#### [WHAT YOU SHOULD DO]
Set down each line of the data exactly, but not the pictures.

Stored items from a collection

----------

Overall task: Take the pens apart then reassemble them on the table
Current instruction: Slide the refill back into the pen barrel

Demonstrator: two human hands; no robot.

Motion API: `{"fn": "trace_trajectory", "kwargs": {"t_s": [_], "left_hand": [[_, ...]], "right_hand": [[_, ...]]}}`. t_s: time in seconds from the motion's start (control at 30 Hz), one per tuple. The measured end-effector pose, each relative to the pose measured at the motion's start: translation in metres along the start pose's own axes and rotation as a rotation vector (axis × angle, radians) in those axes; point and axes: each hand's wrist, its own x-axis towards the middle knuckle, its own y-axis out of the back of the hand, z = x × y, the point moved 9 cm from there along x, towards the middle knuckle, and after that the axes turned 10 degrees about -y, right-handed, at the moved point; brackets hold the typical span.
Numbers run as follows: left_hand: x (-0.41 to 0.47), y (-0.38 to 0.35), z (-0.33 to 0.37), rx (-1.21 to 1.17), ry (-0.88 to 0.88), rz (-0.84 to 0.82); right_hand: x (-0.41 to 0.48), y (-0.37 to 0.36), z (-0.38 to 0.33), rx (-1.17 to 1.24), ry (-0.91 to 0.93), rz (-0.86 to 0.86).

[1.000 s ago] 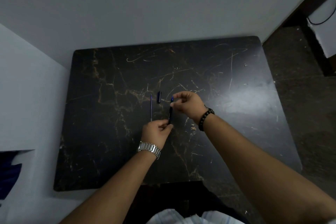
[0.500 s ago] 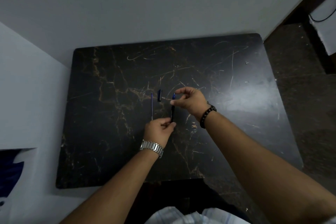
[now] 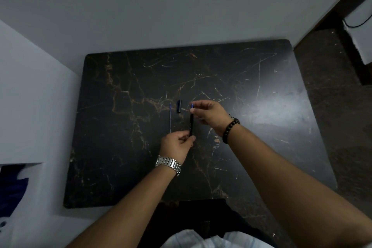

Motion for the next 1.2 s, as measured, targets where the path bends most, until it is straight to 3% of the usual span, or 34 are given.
{"fn": "trace_trajectory", "kwargs": {"t_s": [0.1,0.3,0.53,0.73,0.97,1.2], "left_hand": [[0.000,-0.002,-0.002,0.001,0.004,-0.011],[-0.002,-0.004,-0.003,0.008,-0.004,-0.025],[0.000,-0.006,-0.005,-0.014,0.019,-0.028],[-0.002,-0.007,-0.001,0.010,0.009,-0.046],[-0.001,-0.007,0.001,-0.005,0.015,-0.034],[0.000,-0.008,0.003,0.036,0.018,-0.028]], "right_hand": [[-0.002,-0.004,0.002,0.010,-0.007,-0.051],[-0.002,0.006,0.004,0.028,0.006,0.050],[-0.003,-0.001,0.007,0.026,-0.008,-0.043],[0.000,0.007,0.008,-0.001,0.017,0.068],[-0.001,-0.003,0.008,-0.017,-0.014,-0.068],[0.003,0.008,0.010,-0.005,-0.002,0.064]]}}
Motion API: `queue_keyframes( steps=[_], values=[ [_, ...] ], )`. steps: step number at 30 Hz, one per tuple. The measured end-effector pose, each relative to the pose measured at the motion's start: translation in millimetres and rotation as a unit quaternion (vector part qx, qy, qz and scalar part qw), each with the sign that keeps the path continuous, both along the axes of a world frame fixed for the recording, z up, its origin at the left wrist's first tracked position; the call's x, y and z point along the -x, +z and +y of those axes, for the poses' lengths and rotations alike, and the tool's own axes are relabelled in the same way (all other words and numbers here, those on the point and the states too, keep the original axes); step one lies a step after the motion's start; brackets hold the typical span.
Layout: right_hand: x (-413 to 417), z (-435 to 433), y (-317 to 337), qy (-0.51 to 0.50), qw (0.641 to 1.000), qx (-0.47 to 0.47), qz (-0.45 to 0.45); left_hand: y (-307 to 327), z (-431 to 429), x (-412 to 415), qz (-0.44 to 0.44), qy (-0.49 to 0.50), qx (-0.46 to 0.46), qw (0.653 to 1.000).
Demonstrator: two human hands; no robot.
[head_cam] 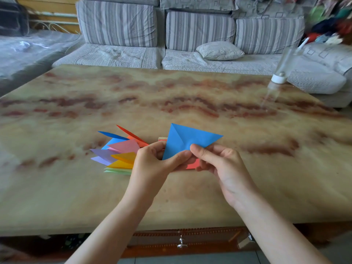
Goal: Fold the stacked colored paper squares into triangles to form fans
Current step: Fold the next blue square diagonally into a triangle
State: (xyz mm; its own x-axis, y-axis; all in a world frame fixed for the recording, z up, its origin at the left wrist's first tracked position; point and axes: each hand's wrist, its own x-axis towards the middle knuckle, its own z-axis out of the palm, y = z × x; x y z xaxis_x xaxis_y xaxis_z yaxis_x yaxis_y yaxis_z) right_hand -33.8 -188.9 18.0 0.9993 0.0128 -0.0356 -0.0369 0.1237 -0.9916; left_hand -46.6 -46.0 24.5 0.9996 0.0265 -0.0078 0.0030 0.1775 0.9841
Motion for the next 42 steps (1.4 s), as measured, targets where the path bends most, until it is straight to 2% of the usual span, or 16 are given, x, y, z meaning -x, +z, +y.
queue_keyframes(
  steps=[6,10,19,23,26,29,33,37,42],
  values=[
    [-3,-2,0,-0.029,0.999,0.014,0.003,1,5,0,0.030,-0.026,-0.022,0.999],
    [-11,-11,2,-0.059,0.998,-0.027,-0.010,1,11,-1,0.052,-0.001,0.000,0.999],
    [-12,-13,3,-0.067,0.997,-0.034,-0.007,1,14,0,0.064,-0.001,0.029,0.998],
    [-13,-14,4,-0.070,0.997,-0.040,-0.005,1,17,0,0.070,-0.011,0.011,0.997],
    [-19,-26,8,-0.091,0.992,-0.092,-0.005,0,26,-2,0.056,0.015,-0.033,0.998],
    [-19,-33,12,-0.048,0.993,-0.106,-0.002,1,33,-2,0.041,0.026,-0.032,0.998],
    [-14,-25,10,0.010,0.997,-0.076,0.015,1,26,-2,0.025,0.017,-0.010,0.999],
    [-11,-20,7,0.054,0.998,-0.011,0.008,5,20,-3,0.054,-0.011,0.024,0.998],
    [-5,-11,3,0.097,0.991,0.082,-0.040,2,18,-2,0.049,-0.047,-0.011,0.998]
  ],
)
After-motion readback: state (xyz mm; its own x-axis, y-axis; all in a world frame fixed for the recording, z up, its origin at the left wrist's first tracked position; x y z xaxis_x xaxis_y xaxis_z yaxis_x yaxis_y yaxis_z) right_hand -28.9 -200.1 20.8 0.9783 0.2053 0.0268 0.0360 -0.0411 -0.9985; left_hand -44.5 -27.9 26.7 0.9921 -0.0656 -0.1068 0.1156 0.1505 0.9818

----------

#### [ANSWER]
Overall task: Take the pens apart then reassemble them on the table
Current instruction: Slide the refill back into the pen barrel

Demonstrator: two human hands; no robot.

Motion API: `{"fn": "trace_trajectory", "kwargs": {"t_s": [_], "left_hand": [[_, ...]], "right_hand": [[_, ...]]}}`. t_s: time in seconds from the motion's start (control at 30 Hz), one per tuple. The measured end-effector pose, each relative to the pose measured at the motion's start: translation in metres along the start pose's own axes and rotation as a rotation vector (axis × angle, radians) in those axes; point and axes: each hand's wrist, its own x-axis towards the middle knuckle, its own y-axis out of the back of the hand, z = x × y, the point moved 9 cm from there along x, towards the middle knuckle, and after that the axes turned 10 degrees about -y, right-handed, at the moved point; brackets hold the typical span.
Numbers run as follows: left_hand: x (-0.41 to 0.47), y (-0.38 to 0.35), z (-0.33 to 0.37), rx (-1.21 to 1.17), ry (-0.88 to 0.88), rz (-0.84 to 0.82); right_hand: x (-0.41 to 0.48), y (-0.37 to 0.36), z (-0.38 to 0.33), rx (-1.17 to 1.24), ry (-0.91 to 0.93), rz (-0.86 to 0.86).

[1.000 s ago] 
[0.500 s ago] 
[now] 

Motion for the next 1.2 s, as measured, targets where the path bends most, until it is straight to 3% of the usual span, or 34 are given.
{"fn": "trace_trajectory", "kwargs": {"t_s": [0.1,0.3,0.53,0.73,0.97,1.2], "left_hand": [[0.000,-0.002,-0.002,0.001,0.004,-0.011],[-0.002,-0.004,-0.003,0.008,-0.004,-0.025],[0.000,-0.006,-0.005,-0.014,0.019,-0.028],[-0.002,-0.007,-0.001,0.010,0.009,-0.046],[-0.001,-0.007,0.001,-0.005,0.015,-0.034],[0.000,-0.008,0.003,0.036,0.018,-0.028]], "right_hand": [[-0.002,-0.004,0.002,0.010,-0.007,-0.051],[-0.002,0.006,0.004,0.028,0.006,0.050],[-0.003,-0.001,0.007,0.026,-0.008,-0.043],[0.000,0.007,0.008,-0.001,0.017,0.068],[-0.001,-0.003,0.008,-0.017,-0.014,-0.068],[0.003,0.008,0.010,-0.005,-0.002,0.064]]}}
Motion API: `queue_keyframes( steps=[_], values=[ [_, ...] ], )`. steps: step number at 30 Hz, one per tuple. The measured end-effector pose, each relative to the pose measured at the motion's start: translation in millimetres and rotation as a unit quaternion (vector part qx, qy, qz and scalar part qw), each with the sign that keeps the path continuous, both along the axes of a world frame fixed for the recording, z up, its origin at the left wrist's first tracked position; the call's x, y and z point along the -x, +z and +y of those axes, for the poses' lengths and rotations alike, and the tool's own axes are relabelled in the same way (all other words and numbers here, those on the point and the states too, keep the original axes); step one lies a step after the motion's start; brackets hold the typical span.
Layout: right_hand: x (-413 to 417), z (-435 to 433), y (-317 to 337), qy (-0.51 to 0.50), qw (0.641 to 1.000), qx (-0.47 to 0.47), qz (-0.45 to 0.45); left_hand: y (-307 to 327), z (-431 to 429), x (-412 to 415), qz (-0.44 to 0.44), qy (-0.49 to 0.50), qx (-0.46 to 0.46), qw (0.653 to 1.000).
Demonstrator: two human hands; no robot.
[head_cam] 
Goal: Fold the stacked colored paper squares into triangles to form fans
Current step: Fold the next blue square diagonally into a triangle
State: (xyz mm; its own x-axis, y-axis; all in a world frame fixed for the recording, z up, its origin at the left wrist's first tracked position; point and axes: each hand's wrist, its own x-axis towards the middle knuckle, its own z-axis out of the palm, y = z × x; x y z xaxis_x xaxis_y xaxis_z yaxis_x yaxis_y yaxis_z) right_hand -33.8 -188.9 18.0 0.9993 0.0128 -0.0356 -0.0369 0.1237 -0.9916; left_hand -46.6 -46.0 24.5 0.9996 0.0265 -0.0078 0.0030 0.1775 0.9841
Motion for the next 42 steps (1.4 s), as measured, targets where the path bends most, until it is straight to 2% of the usual span, or 16 are given, x, y, z meaning -x, +z, +y.
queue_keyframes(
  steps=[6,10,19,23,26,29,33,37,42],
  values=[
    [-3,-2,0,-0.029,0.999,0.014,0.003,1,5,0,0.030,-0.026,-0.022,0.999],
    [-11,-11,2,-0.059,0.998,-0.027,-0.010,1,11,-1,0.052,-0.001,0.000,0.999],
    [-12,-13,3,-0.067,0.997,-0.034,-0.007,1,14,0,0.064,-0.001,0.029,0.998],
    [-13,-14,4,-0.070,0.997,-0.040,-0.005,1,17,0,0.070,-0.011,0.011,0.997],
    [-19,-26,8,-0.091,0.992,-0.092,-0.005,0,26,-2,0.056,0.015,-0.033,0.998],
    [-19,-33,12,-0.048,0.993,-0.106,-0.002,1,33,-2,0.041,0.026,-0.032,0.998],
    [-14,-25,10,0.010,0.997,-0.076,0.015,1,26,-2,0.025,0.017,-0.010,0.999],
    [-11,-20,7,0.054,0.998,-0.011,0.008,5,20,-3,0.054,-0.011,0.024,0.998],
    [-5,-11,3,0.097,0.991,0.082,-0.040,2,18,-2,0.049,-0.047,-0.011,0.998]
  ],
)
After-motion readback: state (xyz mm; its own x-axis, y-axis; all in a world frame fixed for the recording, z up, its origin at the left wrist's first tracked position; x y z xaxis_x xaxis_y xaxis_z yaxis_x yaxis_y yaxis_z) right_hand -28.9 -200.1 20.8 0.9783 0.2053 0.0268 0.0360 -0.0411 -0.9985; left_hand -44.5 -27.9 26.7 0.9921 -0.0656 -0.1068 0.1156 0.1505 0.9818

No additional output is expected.